TASK STATEMENT –
All lines in the material below that contain "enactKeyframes" should be located and copied.

COLLECTED DATA –
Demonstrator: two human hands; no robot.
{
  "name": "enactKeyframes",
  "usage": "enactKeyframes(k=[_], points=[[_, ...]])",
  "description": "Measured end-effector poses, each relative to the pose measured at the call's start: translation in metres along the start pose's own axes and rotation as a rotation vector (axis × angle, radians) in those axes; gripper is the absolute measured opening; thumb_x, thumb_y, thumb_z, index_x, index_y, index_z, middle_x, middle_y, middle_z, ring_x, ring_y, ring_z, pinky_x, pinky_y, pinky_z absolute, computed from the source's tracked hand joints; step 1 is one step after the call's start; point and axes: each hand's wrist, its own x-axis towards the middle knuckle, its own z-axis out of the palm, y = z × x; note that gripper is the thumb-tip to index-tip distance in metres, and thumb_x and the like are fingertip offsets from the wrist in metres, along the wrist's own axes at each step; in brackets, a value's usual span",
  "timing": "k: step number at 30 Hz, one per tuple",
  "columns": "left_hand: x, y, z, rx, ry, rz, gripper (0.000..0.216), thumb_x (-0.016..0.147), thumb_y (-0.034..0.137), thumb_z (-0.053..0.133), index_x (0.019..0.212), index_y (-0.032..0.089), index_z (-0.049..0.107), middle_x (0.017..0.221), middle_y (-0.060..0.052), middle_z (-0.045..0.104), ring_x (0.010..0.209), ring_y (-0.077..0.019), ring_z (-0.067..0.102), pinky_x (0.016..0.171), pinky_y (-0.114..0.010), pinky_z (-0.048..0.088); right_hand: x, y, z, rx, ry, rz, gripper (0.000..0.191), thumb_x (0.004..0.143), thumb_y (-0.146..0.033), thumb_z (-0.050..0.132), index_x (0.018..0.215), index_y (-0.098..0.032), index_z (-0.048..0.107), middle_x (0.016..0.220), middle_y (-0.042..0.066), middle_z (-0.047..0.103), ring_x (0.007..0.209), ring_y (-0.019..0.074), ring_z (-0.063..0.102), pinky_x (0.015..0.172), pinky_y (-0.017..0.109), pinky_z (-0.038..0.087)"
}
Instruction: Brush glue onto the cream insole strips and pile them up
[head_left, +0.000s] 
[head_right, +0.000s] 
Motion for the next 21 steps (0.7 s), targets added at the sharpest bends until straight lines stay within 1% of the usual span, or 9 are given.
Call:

THE COMPLETED TASK –
  "name": "enactKeyframes",
  "usage": "enactKeyframes(k=[_], points=[[_, ...]])",

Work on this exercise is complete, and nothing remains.